Example research questions include but are emphatically not limited to:
- How easy is it to associate a given patron with the subject(s) of their inquiry based on these data sources? Combinations of these data sources? Combinations of one or more of these data sources with common library-external data (e.g. for library learning analytics projects, GPA and major and demographic data and whatnot)? For academic libraries, combinations of one or more of these data sources with institution-external data (e.g. LinkedIn and alumni databases)? From the published LIS literature (because oh, are there ever skeletons in this closet and where is the Narayanan who will proof-of-concept them)?
- Quantification of some standard measures of reidentifiability potential — k-anonymity and l-diversity and stuff like that.
- Feasibility of reidentification-by-behavior-trail. For example, if an attacker (probably a library insider) with access to library data comes in with knowledge of a specific person’s likely interests, can they pick that person out of (just as one example) proxy-server logs? What data-retention time horizons enable/prevent such reidentification? Put another way… how unique do behavior trails tend to be, and which patron populations are most at risk of behavior-trail reidentification? (Like, some freshman in a large-lecture course with a canned research project likely isn’t super-reidentifiable from deidentified proxy logs… but I suspect pretty strongly that I, a longtime staff member with fairly outré intellectual interests, would be.)

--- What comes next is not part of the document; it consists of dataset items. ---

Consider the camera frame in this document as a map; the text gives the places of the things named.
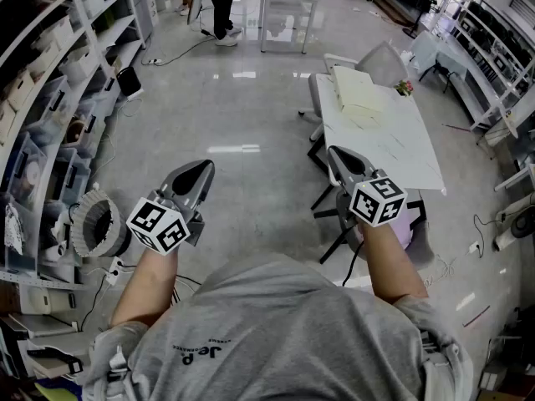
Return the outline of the grey chair with purple cushion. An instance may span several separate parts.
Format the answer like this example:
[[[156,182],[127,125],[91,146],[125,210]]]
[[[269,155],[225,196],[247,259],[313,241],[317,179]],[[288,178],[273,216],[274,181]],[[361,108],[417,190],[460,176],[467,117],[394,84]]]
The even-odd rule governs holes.
[[[342,190],[337,193],[336,210],[339,214],[339,223],[342,231],[346,231],[344,239],[351,251],[355,252],[363,236],[358,229],[354,229],[357,221],[355,215],[349,212],[350,201],[350,196]],[[390,226],[418,270],[428,267],[433,262],[435,253],[428,241],[428,224],[422,199],[408,200],[399,217],[392,221]]]

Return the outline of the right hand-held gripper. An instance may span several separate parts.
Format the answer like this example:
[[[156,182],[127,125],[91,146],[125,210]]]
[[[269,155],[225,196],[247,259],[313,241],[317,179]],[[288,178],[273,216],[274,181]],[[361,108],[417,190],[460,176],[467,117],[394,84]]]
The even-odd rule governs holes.
[[[352,150],[331,145],[327,157],[333,176],[341,185],[351,187],[357,183],[349,211],[372,227],[382,226],[398,218],[408,196],[405,189],[389,176],[372,178],[375,172],[373,165]]]

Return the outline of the white storage shelving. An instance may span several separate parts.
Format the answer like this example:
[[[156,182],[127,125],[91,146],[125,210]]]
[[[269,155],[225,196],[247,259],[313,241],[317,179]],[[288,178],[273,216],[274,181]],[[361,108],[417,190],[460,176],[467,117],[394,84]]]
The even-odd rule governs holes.
[[[145,46],[145,0],[0,0],[0,371],[48,375],[31,340],[72,336],[72,243],[120,76]]]

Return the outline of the grey mesh office chair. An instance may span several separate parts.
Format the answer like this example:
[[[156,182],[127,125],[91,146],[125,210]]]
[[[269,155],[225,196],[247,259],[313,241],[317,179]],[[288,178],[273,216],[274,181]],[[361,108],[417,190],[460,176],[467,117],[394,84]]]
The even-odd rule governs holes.
[[[331,74],[334,66],[345,66],[346,68],[367,73],[374,84],[391,87],[396,86],[400,81],[409,78],[406,66],[396,50],[386,41],[383,41],[372,48],[361,60],[341,57],[331,53],[324,55],[324,64],[327,69],[326,74]],[[312,113],[320,119],[323,118],[318,92],[318,73],[308,76],[308,87],[312,100],[311,108],[301,108],[298,111],[300,117],[306,113]]]

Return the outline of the person's grey shirt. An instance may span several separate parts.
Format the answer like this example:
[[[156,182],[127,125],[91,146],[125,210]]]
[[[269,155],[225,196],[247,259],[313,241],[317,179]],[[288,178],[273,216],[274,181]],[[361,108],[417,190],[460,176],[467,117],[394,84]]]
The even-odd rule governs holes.
[[[213,272],[152,325],[95,340],[84,401],[469,401],[473,365],[422,298],[385,302],[284,255]]]

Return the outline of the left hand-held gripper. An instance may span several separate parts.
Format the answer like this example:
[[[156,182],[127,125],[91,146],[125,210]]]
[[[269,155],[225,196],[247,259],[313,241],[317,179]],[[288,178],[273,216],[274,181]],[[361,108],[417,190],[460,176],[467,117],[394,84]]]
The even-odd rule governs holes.
[[[198,207],[214,175],[212,160],[195,160],[173,170],[159,189],[139,199],[127,226],[140,243],[163,256],[183,242],[195,246],[205,227]]]

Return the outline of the white shelving with black equipment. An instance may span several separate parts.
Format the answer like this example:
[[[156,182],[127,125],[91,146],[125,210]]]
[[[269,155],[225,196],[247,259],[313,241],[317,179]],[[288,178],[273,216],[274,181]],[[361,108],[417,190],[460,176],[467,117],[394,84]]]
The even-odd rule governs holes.
[[[535,112],[535,44],[488,0],[444,0],[435,27],[466,70],[451,85],[471,129],[501,121],[515,135]]]

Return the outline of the grey pleated paper drum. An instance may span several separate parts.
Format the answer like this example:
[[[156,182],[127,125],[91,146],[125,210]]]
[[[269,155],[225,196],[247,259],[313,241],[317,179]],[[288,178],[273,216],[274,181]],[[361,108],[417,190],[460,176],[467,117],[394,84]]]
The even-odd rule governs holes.
[[[128,249],[130,229],[117,205],[102,190],[85,193],[71,217],[71,241],[81,257],[120,256]]]

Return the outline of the person's left forearm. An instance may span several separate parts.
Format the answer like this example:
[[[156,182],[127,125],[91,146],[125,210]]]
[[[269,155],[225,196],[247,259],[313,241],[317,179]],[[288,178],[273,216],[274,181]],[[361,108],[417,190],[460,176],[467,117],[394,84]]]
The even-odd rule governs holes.
[[[177,263],[177,250],[163,256],[146,248],[115,307],[110,327],[126,322],[152,326],[171,305]]]

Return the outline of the cream box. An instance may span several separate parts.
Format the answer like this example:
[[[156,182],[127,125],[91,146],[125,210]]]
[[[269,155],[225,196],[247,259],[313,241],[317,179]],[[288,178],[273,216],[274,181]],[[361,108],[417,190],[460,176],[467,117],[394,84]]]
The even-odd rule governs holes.
[[[331,78],[341,114],[377,122],[385,118],[393,88],[375,84],[369,74],[344,66],[334,66]]]

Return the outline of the person's right forearm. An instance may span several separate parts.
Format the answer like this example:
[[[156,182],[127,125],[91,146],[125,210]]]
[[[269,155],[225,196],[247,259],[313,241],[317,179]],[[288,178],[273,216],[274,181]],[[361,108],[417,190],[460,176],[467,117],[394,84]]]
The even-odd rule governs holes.
[[[428,298],[418,271],[390,225],[372,227],[361,221],[366,261],[374,294],[394,304],[402,297]]]

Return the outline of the white power strip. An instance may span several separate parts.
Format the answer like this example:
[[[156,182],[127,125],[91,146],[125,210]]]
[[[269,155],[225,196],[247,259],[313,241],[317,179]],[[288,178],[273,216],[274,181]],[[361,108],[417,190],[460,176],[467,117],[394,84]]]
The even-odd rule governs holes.
[[[115,256],[113,261],[110,264],[110,267],[107,271],[105,280],[109,285],[114,286],[117,282],[117,279],[122,271],[122,261]]]

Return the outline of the white marble table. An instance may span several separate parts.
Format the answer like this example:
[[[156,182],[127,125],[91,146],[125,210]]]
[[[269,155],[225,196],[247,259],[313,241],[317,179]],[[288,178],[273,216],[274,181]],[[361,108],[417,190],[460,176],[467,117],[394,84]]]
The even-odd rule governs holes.
[[[310,149],[309,157],[329,176],[329,189],[352,197],[354,186],[344,187],[333,176],[327,151],[331,145],[352,150],[375,168],[372,178],[389,176],[398,186],[408,190],[444,190],[444,182],[431,139],[412,97],[402,97],[394,89],[393,102],[385,118],[352,119],[341,114],[334,82],[327,74],[318,74],[318,92],[324,132]],[[335,208],[315,212],[315,218],[339,214]],[[339,245],[346,243],[342,231],[320,262],[325,263]]]

- What’s the potential of assessing group membership, particularly for groups targeted by law enforcement? Basically, if The Man drops by wanting to know who’s been searching up abortion or immigration or critical race theory or LGBTQ+ issues, can library data (alone or in combination with other data) rat patrons out to The Man as possible uterus possessors, or Dreamers, or people of color, or queer folks?
- What actually are libraries’ present data-retention and data-handling practices? Records schedules? Privacy policies? Governance processes? Data-handling processes during internal assessment as well as research for publication? We just don’t know enough about this, and the work I’m doing barely scratches the surface of the work that’s possible. (Pour one out for ARL SPEC Kits; this would actually be a good use for them.)
Here’s the kicker. A lot of this work pretty much has to be done by working library practitioners, because they’re (quite properly, to be sure) the only folks who can actually get at library-internal data. I’ve wanted to do some of the above work for literal actual years, but as yet I haven’t located a library IT person willing to go in on it with me. There are additional wrinkles with library-external IT, too—I really want those single-sign-on reidentifiability studies to happen, but most librarians can’t unilaterally do them because (again) they can’t get at the institutional data without IT cooperation.
Like, I would actually prefer to be less paranoid than I am about library-patron data. It’d help my blood pressure, if nothing else. But without answers to the research questions I just posed, I… kind of have to assume the worst, based on the anecdata I have and on data-privacy solecisms evident in the LIS literature.
So. I’d be absolutely delighted to see a journal or conference or two—emphatically including code4lib journal—create some incentives for this work (and for doing it carefully and ethically, natch). Hey, editors and editorial boards, how about a themed issue? Even if it has to be guest-edited (and yes, I would absolutely serve in that capacity, pace my well-known unwillingness to donate labor to grossly exploitative commercial publishers). Hey, LIS conference organizers, can we get a track please? Hey, folks mentoring new academic librarians in need of research agendas, how about suggesting this one?
Let’s do this. It sure does need doing.